TASK REQUIREMENTS: Only the lines below, from the one with "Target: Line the" through the one with "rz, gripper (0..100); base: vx", are to be written out, exactly.

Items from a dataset
============================================================

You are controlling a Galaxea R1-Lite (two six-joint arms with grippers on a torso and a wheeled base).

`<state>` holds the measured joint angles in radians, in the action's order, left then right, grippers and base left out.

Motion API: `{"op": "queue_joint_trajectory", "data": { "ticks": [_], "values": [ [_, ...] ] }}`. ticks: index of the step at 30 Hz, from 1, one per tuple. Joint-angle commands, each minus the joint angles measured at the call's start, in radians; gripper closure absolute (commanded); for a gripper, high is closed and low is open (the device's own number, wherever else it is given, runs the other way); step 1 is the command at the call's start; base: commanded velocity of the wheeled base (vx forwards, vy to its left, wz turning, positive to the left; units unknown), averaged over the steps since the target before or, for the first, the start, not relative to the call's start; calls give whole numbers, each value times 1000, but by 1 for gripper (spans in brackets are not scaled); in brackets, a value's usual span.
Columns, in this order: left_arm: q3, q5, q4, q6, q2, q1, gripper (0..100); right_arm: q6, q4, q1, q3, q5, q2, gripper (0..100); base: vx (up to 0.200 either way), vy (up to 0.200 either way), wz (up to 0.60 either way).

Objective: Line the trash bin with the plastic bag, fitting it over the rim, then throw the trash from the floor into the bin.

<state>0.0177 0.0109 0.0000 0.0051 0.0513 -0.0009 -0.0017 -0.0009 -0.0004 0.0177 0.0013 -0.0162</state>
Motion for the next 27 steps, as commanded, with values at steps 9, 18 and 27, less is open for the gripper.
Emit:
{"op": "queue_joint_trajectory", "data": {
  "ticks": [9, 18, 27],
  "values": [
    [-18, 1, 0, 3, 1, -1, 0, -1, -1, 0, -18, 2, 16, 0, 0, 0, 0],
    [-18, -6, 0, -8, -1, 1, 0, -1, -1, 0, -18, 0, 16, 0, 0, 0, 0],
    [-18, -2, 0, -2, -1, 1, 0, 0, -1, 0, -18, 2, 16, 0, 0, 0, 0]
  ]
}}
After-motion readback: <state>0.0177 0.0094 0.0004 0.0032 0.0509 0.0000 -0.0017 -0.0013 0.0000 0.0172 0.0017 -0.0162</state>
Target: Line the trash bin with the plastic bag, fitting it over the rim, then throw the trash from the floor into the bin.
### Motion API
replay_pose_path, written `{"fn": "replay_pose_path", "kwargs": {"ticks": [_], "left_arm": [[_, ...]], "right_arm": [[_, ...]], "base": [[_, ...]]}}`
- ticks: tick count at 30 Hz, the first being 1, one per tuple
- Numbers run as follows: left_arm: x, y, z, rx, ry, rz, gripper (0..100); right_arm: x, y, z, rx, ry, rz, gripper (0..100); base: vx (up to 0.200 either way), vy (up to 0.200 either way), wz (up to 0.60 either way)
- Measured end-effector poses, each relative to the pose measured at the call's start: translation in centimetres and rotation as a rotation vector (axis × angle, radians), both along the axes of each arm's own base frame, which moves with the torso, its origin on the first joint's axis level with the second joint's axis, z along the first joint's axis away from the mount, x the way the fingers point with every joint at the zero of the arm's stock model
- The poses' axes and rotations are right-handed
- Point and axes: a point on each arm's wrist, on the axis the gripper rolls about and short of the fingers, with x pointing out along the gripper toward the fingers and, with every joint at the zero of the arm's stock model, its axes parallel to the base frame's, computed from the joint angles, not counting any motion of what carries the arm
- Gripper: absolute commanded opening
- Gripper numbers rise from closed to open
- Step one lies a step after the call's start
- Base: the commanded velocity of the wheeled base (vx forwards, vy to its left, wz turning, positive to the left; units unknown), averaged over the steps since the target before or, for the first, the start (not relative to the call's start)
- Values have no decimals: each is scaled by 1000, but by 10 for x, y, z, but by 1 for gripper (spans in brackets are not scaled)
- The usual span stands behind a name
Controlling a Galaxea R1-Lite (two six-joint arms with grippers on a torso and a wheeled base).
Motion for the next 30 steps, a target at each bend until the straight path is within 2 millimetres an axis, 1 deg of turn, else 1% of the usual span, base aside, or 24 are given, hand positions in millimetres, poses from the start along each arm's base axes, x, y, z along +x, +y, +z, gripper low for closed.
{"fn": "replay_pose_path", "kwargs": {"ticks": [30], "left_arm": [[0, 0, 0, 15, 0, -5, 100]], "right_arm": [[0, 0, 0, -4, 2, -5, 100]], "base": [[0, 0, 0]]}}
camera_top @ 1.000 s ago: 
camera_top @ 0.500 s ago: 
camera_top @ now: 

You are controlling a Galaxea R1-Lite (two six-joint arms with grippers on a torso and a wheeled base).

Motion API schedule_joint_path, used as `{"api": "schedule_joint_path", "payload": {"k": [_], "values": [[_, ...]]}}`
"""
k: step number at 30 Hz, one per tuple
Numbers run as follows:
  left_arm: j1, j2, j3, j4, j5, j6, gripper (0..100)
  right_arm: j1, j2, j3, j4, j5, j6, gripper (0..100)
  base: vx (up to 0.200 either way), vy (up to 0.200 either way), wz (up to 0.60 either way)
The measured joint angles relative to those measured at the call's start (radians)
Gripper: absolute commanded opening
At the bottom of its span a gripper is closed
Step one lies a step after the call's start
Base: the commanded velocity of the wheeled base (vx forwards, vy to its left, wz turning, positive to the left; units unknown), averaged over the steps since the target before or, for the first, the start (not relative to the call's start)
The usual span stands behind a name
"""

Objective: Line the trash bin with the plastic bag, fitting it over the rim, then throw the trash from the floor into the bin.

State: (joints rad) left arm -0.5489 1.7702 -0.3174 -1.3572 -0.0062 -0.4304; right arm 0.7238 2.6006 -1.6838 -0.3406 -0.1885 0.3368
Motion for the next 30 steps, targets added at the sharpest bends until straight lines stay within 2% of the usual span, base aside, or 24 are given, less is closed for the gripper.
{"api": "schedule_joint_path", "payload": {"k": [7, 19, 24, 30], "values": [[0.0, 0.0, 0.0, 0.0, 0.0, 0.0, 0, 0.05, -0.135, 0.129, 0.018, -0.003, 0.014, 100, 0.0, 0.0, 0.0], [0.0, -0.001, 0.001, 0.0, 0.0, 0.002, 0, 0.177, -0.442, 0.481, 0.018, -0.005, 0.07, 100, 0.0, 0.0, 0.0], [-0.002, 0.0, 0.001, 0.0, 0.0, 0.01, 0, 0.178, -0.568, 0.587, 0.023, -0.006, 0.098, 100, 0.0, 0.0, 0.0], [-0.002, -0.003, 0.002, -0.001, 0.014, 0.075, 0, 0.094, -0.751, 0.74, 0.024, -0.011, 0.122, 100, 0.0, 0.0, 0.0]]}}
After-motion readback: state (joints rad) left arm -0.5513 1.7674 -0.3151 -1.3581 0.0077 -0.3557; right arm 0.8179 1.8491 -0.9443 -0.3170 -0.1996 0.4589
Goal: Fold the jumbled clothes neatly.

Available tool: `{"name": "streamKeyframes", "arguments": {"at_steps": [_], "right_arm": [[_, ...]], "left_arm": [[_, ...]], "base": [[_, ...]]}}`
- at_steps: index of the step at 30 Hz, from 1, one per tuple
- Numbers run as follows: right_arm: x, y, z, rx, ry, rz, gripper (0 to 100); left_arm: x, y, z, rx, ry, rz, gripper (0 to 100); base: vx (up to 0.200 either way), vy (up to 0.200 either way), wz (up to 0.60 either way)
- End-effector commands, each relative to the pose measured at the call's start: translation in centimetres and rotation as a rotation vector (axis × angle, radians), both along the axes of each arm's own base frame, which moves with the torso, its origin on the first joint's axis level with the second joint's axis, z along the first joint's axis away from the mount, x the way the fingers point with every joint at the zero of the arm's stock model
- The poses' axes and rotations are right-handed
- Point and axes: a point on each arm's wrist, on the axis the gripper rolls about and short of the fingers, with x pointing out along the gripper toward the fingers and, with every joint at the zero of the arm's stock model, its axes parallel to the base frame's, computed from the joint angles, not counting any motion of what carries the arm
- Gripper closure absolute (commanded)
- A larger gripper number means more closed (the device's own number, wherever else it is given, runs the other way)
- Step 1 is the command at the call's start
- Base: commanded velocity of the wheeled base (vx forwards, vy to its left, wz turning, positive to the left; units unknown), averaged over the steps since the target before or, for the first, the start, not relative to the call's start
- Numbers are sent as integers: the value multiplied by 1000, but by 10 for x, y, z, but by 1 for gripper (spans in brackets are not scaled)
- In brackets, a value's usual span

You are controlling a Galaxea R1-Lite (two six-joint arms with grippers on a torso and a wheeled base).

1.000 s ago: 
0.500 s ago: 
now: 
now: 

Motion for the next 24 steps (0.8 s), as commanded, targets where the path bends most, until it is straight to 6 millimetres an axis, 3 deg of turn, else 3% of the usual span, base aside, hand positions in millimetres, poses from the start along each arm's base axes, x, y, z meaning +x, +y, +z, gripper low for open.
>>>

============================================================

COMPLETED EXERCISE:
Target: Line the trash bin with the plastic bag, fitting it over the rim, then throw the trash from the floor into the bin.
### Motion API
replay_pose_path, written `{"fn": "replay_pose_path", "kwargs": {"ticks": [_], "left_arm": [[_, ...]], "right_arm": [[_, ...]], "base": [[_, ...]]}}`
- ticks: tick count at 30 Hz, the first being 1, one per tuple
- Numbers run as follows: left_arm: x, y, z, rx, ry, rz, gripper (0..100); right_arm: x, y, z, rx, ry, rz, gripper (0..100); base: vx (up to 0.200 either way), vy (up to 0.200 either way), wz (up to 0.60 either way)

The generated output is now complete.